--- Records provided ---

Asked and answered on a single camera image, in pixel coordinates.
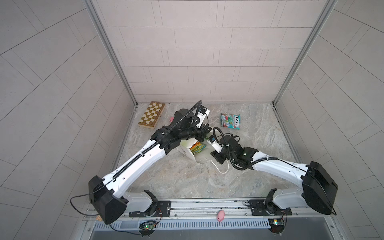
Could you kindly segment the orange candy bag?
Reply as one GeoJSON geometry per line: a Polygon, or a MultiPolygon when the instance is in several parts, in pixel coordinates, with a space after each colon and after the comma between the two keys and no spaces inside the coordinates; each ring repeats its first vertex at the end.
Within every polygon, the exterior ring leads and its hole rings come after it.
{"type": "Polygon", "coordinates": [[[190,147],[190,151],[193,155],[200,153],[206,147],[205,144],[197,141],[192,147],[190,147]]]}

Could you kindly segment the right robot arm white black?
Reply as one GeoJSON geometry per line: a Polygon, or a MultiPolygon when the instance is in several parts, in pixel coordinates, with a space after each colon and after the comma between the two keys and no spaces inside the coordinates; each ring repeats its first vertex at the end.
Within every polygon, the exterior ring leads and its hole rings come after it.
{"type": "Polygon", "coordinates": [[[228,160],[239,171],[261,171],[295,185],[290,189],[270,190],[260,205],[268,214],[288,215],[292,208],[311,208],[323,215],[335,214],[338,186],[321,164],[288,162],[254,148],[243,148],[233,135],[225,135],[220,140],[212,135],[208,143],[214,148],[211,155],[220,164],[228,160]]]}

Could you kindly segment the teal mint candy bag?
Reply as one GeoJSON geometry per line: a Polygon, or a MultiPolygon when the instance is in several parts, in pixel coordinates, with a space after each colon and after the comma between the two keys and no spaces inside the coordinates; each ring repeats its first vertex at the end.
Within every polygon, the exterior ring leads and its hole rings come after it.
{"type": "Polygon", "coordinates": [[[240,115],[223,114],[221,113],[221,126],[224,128],[239,130],[241,126],[240,115]]]}

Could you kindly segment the white paper bag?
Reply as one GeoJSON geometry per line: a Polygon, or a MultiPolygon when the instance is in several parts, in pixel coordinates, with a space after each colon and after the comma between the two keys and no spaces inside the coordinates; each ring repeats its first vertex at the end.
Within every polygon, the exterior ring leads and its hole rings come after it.
{"type": "Polygon", "coordinates": [[[229,163],[226,161],[226,171],[222,172],[218,167],[219,162],[217,162],[211,155],[211,152],[215,153],[216,150],[207,140],[204,140],[203,142],[199,142],[196,139],[182,140],[180,145],[177,147],[177,150],[198,164],[213,164],[220,174],[225,175],[229,171],[229,163]]]}

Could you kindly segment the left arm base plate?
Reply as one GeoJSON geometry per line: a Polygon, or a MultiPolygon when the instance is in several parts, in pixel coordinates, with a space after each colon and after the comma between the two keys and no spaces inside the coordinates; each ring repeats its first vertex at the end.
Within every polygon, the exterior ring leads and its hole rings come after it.
{"type": "Polygon", "coordinates": [[[171,210],[171,201],[157,201],[152,203],[144,212],[130,212],[130,218],[154,218],[154,217],[169,217],[171,210]]]}

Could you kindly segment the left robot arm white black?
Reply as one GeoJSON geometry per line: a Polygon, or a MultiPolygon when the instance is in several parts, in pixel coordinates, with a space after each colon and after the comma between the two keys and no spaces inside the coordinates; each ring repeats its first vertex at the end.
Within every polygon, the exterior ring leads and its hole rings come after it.
{"type": "Polygon", "coordinates": [[[211,131],[211,127],[203,123],[209,113],[204,106],[176,111],[173,122],[156,130],[132,158],[104,177],[95,176],[89,181],[90,202],[106,225],[125,213],[141,212],[148,217],[156,213],[158,200],[153,193],[145,190],[128,194],[127,189],[182,140],[203,142],[211,131]]]}

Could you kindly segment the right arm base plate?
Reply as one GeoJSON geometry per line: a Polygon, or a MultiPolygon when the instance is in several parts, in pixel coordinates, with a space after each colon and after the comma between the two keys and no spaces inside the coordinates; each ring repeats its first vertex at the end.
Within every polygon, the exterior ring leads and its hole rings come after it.
{"type": "Polygon", "coordinates": [[[252,216],[290,216],[290,208],[280,209],[273,202],[266,202],[265,199],[248,200],[245,206],[251,209],[252,216]]]}

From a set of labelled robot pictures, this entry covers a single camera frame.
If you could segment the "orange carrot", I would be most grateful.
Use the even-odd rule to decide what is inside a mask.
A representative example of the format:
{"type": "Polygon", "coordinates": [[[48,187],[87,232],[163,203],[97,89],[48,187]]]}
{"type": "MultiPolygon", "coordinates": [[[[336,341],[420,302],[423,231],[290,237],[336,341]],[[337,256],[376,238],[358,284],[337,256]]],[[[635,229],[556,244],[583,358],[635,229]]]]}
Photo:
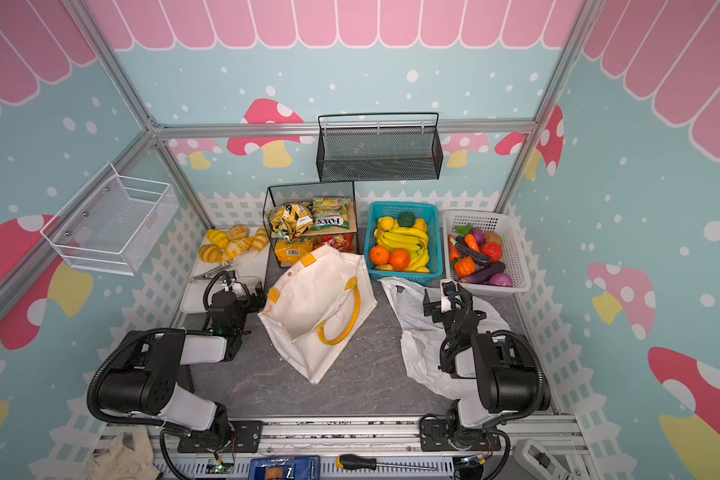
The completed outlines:
{"type": "Polygon", "coordinates": [[[480,247],[476,237],[472,233],[467,234],[464,237],[464,241],[471,250],[473,250],[475,252],[480,252],[481,247],[480,247]]]}

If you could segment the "white canvas tote bag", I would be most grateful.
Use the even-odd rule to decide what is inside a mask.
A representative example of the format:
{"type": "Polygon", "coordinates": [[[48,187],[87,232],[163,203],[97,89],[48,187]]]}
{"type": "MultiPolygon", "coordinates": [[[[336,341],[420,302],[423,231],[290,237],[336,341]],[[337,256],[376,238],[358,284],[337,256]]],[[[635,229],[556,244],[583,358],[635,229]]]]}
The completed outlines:
{"type": "Polygon", "coordinates": [[[269,289],[259,319],[281,357],[316,385],[376,306],[365,258],[321,246],[269,289]]]}

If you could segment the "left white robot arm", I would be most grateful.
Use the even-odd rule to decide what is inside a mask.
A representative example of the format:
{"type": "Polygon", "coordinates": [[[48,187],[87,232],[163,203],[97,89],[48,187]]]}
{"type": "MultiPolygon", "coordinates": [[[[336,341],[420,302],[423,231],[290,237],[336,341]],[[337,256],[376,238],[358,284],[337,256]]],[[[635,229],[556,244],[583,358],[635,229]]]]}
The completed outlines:
{"type": "Polygon", "coordinates": [[[129,332],[94,373],[86,396],[89,412],[110,424],[160,427],[208,451],[236,443],[240,429],[228,420],[226,407],[197,396],[179,378],[190,366],[235,359],[247,317],[266,302],[261,284],[241,288],[241,295],[228,285],[204,294],[208,325],[202,330],[129,332]]]}

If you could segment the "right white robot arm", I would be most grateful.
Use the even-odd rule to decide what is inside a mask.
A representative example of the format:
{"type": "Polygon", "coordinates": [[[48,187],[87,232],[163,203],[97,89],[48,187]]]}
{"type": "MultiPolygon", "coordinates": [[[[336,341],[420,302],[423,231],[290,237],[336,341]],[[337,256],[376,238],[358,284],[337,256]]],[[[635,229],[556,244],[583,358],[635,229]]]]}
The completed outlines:
{"type": "Polygon", "coordinates": [[[551,406],[552,394],[541,361],[528,339],[511,330],[481,333],[488,314],[474,307],[472,293],[453,281],[440,283],[441,299],[424,297],[423,313],[444,327],[438,369],[470,390],[458,396],[443,417],[419,421],[425,451],[497,450],[497,429],[551,406]]]}

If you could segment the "gold black snack bag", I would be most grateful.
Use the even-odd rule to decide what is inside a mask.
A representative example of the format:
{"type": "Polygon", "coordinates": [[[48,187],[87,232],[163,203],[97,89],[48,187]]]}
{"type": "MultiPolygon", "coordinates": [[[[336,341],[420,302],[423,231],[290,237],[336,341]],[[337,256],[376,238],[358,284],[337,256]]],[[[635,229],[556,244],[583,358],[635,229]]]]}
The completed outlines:
{"type": "Polygon", "coordinates": [[[304,202],[276,206],[268,211],[266,218],[271,235],[289,241],[301,237],[313,223],[311,211],[304,202]]]}

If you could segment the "white plastic grocery bag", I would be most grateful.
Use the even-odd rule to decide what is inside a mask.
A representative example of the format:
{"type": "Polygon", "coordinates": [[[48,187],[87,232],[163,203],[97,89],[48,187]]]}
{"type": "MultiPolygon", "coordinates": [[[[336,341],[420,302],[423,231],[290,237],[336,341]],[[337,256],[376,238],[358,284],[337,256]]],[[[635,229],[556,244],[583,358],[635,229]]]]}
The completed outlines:
{"type": "Polygon", "coordinates": [[[427,288],[400,277],[384,277],[381,285],[402,328],[400,340],[403,361],[408,377],[424,385],[435,394],[458,400],[478,391],[472,352],[458,355],[457,376],[440,369],[440,351],[447,331],[424,313],[424,301],[443,300],[450,313],[459,308],[442,294],[441,288],[427,288]]]}

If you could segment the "green yellow snack bag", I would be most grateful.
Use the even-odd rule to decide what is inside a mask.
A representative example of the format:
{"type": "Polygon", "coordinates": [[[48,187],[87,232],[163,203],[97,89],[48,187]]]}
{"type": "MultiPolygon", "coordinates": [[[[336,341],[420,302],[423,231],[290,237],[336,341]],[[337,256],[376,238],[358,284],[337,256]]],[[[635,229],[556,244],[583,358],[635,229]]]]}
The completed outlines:
{"type": "Polygon", "coordinates": [[[340,230],[350,229],[351,200],[345,197],[316,197],[312,202],[311,231],[320,232],[338,228],[340,230]]]}

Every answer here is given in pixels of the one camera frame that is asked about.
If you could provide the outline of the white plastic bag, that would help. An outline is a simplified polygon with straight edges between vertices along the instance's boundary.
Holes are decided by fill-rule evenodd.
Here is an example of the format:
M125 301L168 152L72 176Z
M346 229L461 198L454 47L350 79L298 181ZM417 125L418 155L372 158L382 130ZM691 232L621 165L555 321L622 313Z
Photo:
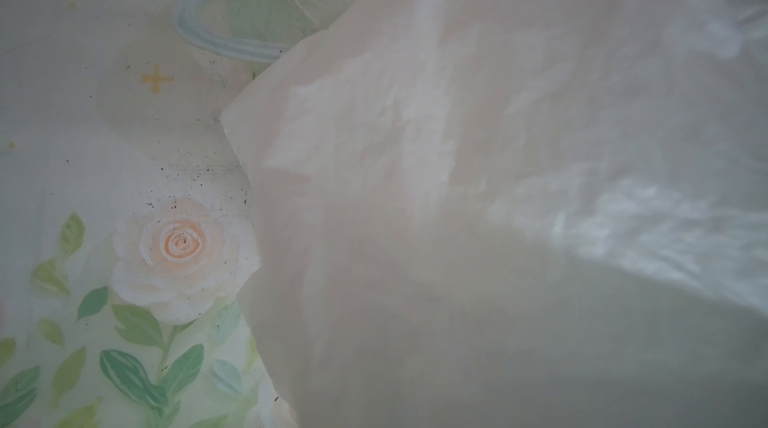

---

**Task prompt:** Line count for the word "snack": tally the lines in the records that include it and give only the result.

**Reply to the task:** 2